Every line below should be set down exactly as it appears.

==============================

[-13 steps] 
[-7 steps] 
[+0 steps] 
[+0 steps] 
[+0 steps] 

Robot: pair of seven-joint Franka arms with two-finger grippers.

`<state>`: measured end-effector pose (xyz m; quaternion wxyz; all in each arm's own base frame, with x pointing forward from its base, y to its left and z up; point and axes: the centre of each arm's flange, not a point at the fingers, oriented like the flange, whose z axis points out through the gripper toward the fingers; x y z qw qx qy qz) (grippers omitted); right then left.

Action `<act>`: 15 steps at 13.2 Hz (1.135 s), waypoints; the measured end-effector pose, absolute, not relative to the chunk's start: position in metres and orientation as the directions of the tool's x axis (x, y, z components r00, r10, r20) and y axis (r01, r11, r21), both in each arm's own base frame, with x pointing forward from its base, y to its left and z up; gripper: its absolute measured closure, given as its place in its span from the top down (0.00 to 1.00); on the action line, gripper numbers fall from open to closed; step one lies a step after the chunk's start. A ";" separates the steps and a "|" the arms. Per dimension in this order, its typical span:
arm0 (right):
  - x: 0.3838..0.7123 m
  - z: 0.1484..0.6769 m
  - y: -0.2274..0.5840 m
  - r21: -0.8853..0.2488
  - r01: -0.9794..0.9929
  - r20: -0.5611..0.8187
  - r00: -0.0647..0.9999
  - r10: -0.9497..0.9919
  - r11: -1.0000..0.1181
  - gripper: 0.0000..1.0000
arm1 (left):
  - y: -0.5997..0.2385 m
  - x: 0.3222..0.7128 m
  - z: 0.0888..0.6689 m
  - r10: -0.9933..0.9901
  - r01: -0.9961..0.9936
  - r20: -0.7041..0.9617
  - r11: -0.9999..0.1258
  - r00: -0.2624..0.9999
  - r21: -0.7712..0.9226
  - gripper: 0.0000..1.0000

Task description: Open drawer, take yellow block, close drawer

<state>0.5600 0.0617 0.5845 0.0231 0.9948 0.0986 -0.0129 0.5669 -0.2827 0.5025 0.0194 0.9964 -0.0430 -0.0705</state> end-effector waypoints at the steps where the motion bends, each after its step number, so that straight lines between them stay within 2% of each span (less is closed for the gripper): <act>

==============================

*YOUR RESPONSE*.
[-13 steps] 
[-7 steps] 
[+0 steps] 
[+0 steps] 
[+0 steps] 

Robot: pair of seven-joint Franka arms with two-finger grippers.

`<state>`: measured end-effector pose (xyz m; quaternion wxyz; all in each arm's own base frame, with x pointing forward from its base, y to its left and z up; point and axes: the centre of each arm's flange, not a point at the fingers, oriented like the flange, whose z axis points out through the gripper toward the fingers; x y z qw qx qy qz) (grippers omitted); right then left.

Action `<act>`: 15 steps at 13.2 Hz (1.135 s), waypoints; the measured end-effector pose, absolute, not relative to the chunk's start: position in metres and orientation as the directions of the tool's x axis (x, y, z components r00, r10, r20) and y axis (r01, r11, r21), both in each arm's own base frame, with x pointing forward from its base, y to its left and z up; gripper: its absolute measured closure, given as its place in its span from the top down (0.00 to 1.00); on the action line, gripper numbers fall from open to closed; step one lies a step after the chunk's start. A ";" separates the steps and a "|" the arms. Per dimension in this order, its typical span:
arm0 (right):
  - x: 0.3838..0.7123 m
  - z: 0.1484..0.6769 m
  - y: -0.2274..0.5840 m
  - r21: -0.8853..0.2488
  - r01: -0.9794..0.9929
  - r20: -0.5611..0.8187
  - r00: -0.0647..0.9999
  - r10: -0.9497..0.9919
  - r11: -1.0000..0.1181
  - gripper: 0.0000..1.0000
arm1 (left):
  - y: -0.5997..0.2385 m
  - x: 0.3222..0.7128 m
  - z: 0.0888..0.6689 m
  - r10: -0.9933..0.9901
  - r01: -0.9961..0.9936
  - r20: -0.7041..0.9617
  - r11: -0.9999..0.1258
  - r00: -0.2624..0.9999
  - r21: -0.7712..0.9226
  - gripper: 0.0000..1.0000

Task description: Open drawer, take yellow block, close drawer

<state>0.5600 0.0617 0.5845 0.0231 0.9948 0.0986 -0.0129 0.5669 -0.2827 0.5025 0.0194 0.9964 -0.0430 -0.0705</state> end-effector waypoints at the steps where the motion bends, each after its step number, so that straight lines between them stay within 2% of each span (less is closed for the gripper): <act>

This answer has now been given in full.